De heer Knops (CDA): Voorzitter. De betrouwbaarheid van reisdocumenten moet in orde zijn. Deze documenten staan ten dienste van een juiste verificatie en identiteitsvaststelling van personen. Het feit dat allerlei lieden reisdocumenten pogen te vervalsen om een dekmantel te verschaffen aan illegale en criminele activiteiten moet worden bestreden. Het directe belang van iedere burger is een betrouwbaar reisdocument dat niet gemakkelijk te vervalsen is en waarmee hij zich overal ter wereld kan legitimeren, zonder dat een ander zijn identiteit als masker kan gebruiken. Het belang van de overheid is volstrekt parallel: een betrouwbaar systeem voor identificatie van burgers, waarin veiligheid en privacy zijn gewaarborgd.

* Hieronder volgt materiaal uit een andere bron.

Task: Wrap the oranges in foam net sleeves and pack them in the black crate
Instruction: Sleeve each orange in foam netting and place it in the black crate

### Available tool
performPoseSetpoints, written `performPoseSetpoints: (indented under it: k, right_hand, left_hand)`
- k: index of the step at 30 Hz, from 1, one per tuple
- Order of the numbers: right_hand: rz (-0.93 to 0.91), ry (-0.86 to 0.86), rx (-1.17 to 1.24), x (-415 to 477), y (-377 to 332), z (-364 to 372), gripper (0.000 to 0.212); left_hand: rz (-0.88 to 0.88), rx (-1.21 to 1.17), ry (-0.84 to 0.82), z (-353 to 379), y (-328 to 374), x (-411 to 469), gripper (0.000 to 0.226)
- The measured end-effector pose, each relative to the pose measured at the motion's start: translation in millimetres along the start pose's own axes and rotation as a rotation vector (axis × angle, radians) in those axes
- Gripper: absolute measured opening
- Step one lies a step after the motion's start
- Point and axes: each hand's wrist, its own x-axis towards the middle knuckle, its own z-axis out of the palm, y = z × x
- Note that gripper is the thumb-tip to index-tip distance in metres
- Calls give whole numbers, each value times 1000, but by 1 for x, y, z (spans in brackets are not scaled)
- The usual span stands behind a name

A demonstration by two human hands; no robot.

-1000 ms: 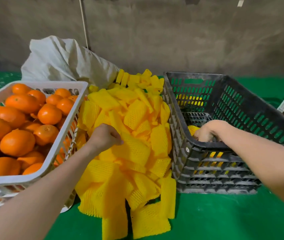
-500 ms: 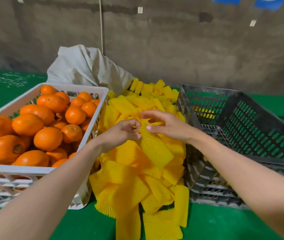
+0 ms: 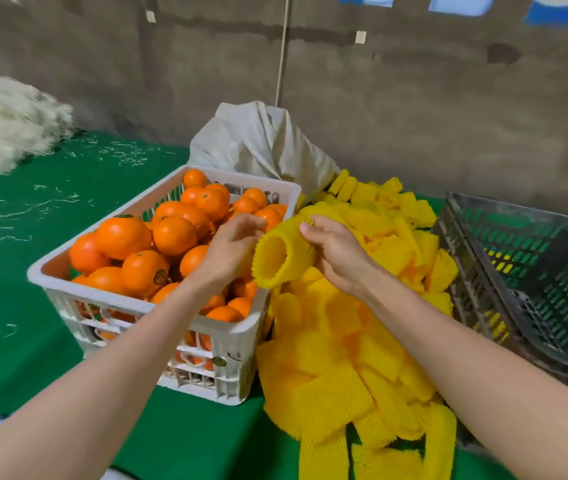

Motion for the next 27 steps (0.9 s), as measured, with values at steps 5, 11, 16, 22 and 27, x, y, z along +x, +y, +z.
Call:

Twee jaar geleden bespraken we in de plenaire zaal deze wet. Toen zijn er inderdaad vragen gesteld rondom beveiliging en de stand van de techniek. Op die vragen van alle fracties is geantwoord dat men verwachtte dat het geen probleem zou zijn. Dat is de reden dat de meerderheid van de Kamer heeft ingestemd met dat wetsvoorstel. De Kamer heeft niet gefaald. Nu blijkt op basis van verklaringen van mensen die bij de hoorzitting aanwezig waren, maar ook uit de brief van de minister, dat de kwaliteit van de techniek onvoldoende is om over te gaan tot centrale opslag. Welke stappen zouden nodig zijn om wel tot een goed functionerend systeem te komen? Wat is de opvatting van de minister daarover? Hoe ziet hij dit in de tijd? Is het wat hem betreft een principieel vraagstuk of een technisch vraagstuk?

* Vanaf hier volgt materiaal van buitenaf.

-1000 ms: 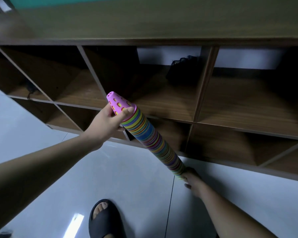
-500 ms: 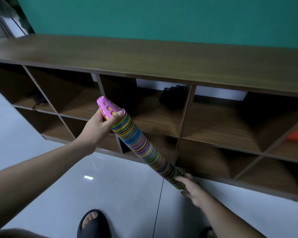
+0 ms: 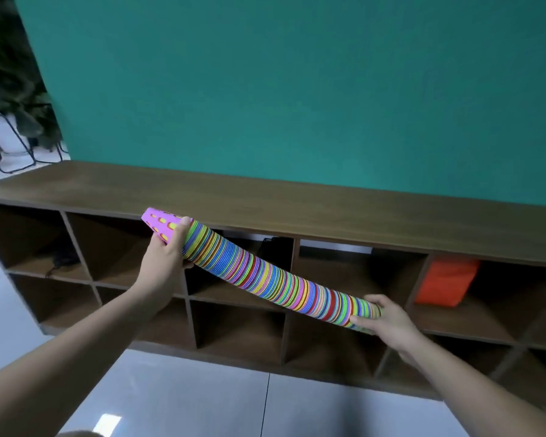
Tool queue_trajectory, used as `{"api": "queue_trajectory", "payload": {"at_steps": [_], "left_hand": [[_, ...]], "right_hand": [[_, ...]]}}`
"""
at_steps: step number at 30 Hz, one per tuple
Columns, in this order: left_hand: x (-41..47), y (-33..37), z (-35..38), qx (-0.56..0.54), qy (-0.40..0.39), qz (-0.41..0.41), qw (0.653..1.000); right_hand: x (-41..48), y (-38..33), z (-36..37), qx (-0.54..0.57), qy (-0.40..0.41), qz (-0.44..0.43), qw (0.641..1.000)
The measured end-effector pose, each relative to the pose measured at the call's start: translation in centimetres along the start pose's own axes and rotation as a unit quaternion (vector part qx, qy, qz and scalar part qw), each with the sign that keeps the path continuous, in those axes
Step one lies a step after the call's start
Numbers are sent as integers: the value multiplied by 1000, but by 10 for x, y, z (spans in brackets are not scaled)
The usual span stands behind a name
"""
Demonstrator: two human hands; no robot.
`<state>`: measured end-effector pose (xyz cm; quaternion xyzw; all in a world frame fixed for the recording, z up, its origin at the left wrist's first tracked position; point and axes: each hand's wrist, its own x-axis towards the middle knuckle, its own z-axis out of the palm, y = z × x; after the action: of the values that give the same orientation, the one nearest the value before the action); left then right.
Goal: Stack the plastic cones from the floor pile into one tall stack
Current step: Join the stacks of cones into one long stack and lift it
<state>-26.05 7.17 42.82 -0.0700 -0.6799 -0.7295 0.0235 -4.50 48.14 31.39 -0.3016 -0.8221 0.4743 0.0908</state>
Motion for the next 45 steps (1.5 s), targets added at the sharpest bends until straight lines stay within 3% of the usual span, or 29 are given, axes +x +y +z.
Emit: {"api": "queue_trajectory", "payload": {"at_steps": [7, 14, 18, 23, 26, 28, 31, 33, 38, 45], "left_hand": [[28, 49, 39, -88, 7, -66, 994], [90, 36, 75, -148, -41, -148, 977], [128, 18, 92, -107, -58, -199, 973], [155, 13, 100, 88, -61, -226, 968], [171, 9, 97, 187, -35, -194, 962], [181, 7, 90, 283, -10, -129, 950], [188, 6, 87, 442, 52, 12, 896], [186, 5, 90, 425, 60, 46, 902], [180, -14, 107, 401, -60, 65, 912], [210, -23, 148, 367, -33, 69, 927]], "right_hand": [[4, -99, -98, -109, 146, -118, 976], [54, -135, -125, -158, 221, -136, 953], [79, -132, -119, -162, 237, -130, 949], [100, -120, -117, -168, 228, -131, 950], [110, -110, -114, -175, 236, -145, 945], [115, -104, -111, -192, 248, -152, 937], [117, -98, -106, -201, 244, -150, 937], [118, -96, -101, -212, 249, -148, 933], [132, -98, -93, -200, 246, -149, 937], [187, -112, -96, -222, 222, -129, 941]]}}
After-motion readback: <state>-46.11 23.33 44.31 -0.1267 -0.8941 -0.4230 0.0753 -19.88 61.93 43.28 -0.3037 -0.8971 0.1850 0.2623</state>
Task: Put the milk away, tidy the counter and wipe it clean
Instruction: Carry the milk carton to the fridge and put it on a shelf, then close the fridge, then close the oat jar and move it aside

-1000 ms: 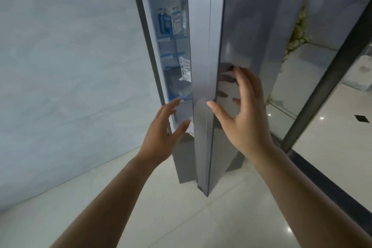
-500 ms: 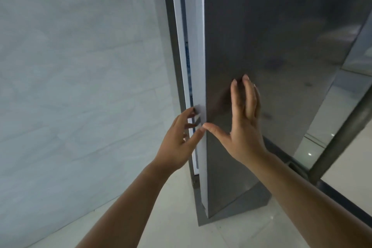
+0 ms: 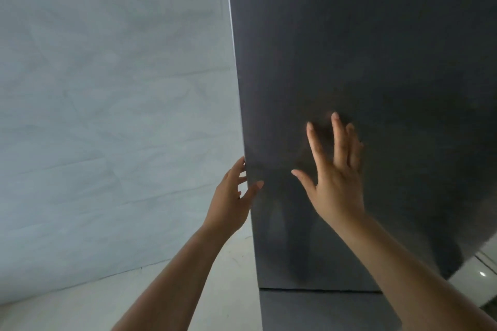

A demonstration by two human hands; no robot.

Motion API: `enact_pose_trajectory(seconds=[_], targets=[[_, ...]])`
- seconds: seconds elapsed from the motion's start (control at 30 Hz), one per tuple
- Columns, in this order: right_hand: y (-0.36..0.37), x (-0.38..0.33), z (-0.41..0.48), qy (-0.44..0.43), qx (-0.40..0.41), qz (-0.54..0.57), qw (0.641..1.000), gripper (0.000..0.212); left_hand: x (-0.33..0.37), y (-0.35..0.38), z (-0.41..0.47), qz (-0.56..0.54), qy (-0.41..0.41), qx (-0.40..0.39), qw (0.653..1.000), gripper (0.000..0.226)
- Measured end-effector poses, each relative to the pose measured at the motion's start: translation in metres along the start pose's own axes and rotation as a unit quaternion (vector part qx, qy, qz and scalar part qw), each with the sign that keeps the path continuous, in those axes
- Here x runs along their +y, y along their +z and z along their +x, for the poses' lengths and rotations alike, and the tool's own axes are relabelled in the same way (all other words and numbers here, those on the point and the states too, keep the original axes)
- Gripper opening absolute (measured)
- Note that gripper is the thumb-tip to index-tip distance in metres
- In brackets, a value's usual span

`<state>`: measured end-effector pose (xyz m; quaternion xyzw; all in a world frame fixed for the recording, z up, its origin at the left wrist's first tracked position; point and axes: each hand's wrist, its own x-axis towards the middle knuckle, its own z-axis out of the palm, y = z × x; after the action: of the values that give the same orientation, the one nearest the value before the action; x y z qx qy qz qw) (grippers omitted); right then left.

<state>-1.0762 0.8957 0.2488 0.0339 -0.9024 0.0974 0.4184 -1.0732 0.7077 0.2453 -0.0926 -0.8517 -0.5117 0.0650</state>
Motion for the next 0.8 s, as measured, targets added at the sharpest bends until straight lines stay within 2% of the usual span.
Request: enact_pose_trajectory(seconds=[0.13, 0.23, 0.4, 0.53, 0.63, 0.7, 0.8], targets=[[0.013, 0.01, 0.001, -0.036, 0.025, 0.001, 0.999, 0.084, -0.001, 0.014, 0.011, 0.0, -0.02, 0.099, 0.995, 0.034], [0.019, 0.015, 0.001, -0.052, 0.033, 0.008, 0.998, 0.079, -0.003, 0.023, 0.012, 0.011, -0.028, 0.137, 0.99, 0.03], [0.021, 0.017, 0.001, -0.065, 0.036, 0.023, 0.997, 0.071, -0.001, 0.024, 0.011, 0.009, -0.034, 0.145, 0.989, 0.027], [0.02, 0.018, -0.007, -0.106, 0.041, 0.121, 0.986, 0.06, -0.004, 0.017, 0.002, 0.047, -0.065, 0.117, 0.99, 0.035], [0.019, 0.012, -0.03, -0.124, -0.006, 0.222, 0.967, 0.057, -0.013, 0.017, -0.022, 0.118, -0.097, 0.13, 0.98, 0.048], [0.019, 0.004, -0.052, -0.121, -0.062, 0.277, 0.951, 0.056, -0.022, 0.017, -0.048, 0.11, -0.125, 0.15, 0.975, 0.049], [0.016, -0.017, -0.087, -0.091, -0.192, 0.357, 0.91, 0.059, -0.042, 0.017, -0.098, 0.06, -0.181, 0.178, 0.965, 0.043]])
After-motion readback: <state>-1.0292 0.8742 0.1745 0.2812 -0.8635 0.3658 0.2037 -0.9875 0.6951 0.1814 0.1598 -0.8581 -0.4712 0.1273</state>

Centrale opslag van vingerafdrukken is niet verplicht volgens de Europese verordening. De staatssecretaris heeft ons indertijd overtuigd van de wenselijkheid van centrale opslag, ondermeer voor opsporingsdoeleinden. Dit alles uiteraard onder strikte voorwaarden. Hoe beoordeelt de minister zowel de technische als principiële bezwaren tegen dat punt nu? Het OM gaf in de hoorzitting aan de centrale opslag niet nodig te hebben. Is het standpunt van de regering principieel gewijzigd ten opzichte van dat van de vorige regering?

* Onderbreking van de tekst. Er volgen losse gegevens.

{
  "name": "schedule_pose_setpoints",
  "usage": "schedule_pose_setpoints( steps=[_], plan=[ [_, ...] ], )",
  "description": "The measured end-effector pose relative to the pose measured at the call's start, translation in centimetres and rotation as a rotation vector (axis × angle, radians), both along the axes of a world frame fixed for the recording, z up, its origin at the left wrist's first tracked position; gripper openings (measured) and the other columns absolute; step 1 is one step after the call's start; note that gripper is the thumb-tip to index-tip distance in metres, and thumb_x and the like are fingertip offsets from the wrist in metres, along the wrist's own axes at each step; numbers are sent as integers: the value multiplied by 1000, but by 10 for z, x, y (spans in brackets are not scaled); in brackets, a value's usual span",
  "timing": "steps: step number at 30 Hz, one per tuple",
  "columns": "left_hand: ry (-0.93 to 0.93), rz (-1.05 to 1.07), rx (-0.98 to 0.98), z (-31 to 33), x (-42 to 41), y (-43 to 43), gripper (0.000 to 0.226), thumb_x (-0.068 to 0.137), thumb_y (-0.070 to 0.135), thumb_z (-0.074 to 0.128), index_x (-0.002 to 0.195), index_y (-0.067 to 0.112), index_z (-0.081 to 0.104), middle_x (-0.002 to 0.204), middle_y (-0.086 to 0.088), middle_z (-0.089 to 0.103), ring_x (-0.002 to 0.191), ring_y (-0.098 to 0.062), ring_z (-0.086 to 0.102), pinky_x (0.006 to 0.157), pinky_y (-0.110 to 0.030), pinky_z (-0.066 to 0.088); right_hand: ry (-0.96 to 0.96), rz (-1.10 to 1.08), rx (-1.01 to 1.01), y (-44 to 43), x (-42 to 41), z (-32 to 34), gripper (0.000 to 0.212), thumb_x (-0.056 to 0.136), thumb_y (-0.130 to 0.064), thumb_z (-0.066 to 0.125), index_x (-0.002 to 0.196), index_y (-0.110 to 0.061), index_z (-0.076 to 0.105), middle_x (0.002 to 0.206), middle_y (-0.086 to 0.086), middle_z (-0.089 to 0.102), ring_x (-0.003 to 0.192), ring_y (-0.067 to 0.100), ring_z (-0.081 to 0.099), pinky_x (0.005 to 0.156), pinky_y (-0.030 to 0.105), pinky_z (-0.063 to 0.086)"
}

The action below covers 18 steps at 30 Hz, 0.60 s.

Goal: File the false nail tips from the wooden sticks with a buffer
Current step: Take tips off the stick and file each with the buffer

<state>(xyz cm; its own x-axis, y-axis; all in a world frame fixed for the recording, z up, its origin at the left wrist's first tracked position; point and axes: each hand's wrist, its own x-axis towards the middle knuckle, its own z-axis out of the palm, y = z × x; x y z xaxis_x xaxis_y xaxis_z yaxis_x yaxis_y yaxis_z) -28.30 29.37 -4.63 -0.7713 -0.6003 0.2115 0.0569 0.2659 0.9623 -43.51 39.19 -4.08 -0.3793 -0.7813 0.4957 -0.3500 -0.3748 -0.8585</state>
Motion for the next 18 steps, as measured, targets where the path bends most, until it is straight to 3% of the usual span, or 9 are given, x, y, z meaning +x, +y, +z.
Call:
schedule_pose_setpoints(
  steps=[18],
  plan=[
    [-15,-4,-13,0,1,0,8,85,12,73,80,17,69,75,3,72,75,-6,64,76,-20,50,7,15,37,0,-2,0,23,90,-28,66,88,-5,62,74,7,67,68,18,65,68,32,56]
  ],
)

Dat de technologie nog niet rijp is, blijkt wel uit de proef die de gemeente Roermond in oktober en november 2009 heeft gehouden. Een groot aantal van de uitgegeven reisdocumenten bleek niet verifieerbaar te zijn. Waar ligt dit aan? Heeft het ministerie van BZK meegewerkt aan die proef? Waarom is de Kamer daarover niet geïnformeerd? Zijn er meer proeven genomen? Deze verklaring roept veel vragen op.

De waarde van identiteit is groot. De betrouwbaarheid rondom identiteit moet worden gewaarborgd. Daarmee wordt de aantrekkelijkheid van identiteitsfraude steeds groter. Deze fraude brengt degene wiens identiteit gestolen is echter in grote problemen. Beveiliging van gegevens die bij de overheid berusten is daarom van het allergrootste belang, zeker als het gaat om grote bestanden. Hoewel onze fractie niet principieel tegen centrale opslag is, kunnen wij op basis van de inzichten van nu niet anders constateren dan dat centrale opslag op dit moment niet verantwoord is. Een systeem op deze wijze invoeren zou evenmin verantwoord zijn.

De voorstellen die de minister doet om een andere wettelijke status te geven aan de ID-kaart steunen wij, zeker als hij ons kan garanderen dat er geen enkele beperking zal gelden voor het reizen binnen de EU.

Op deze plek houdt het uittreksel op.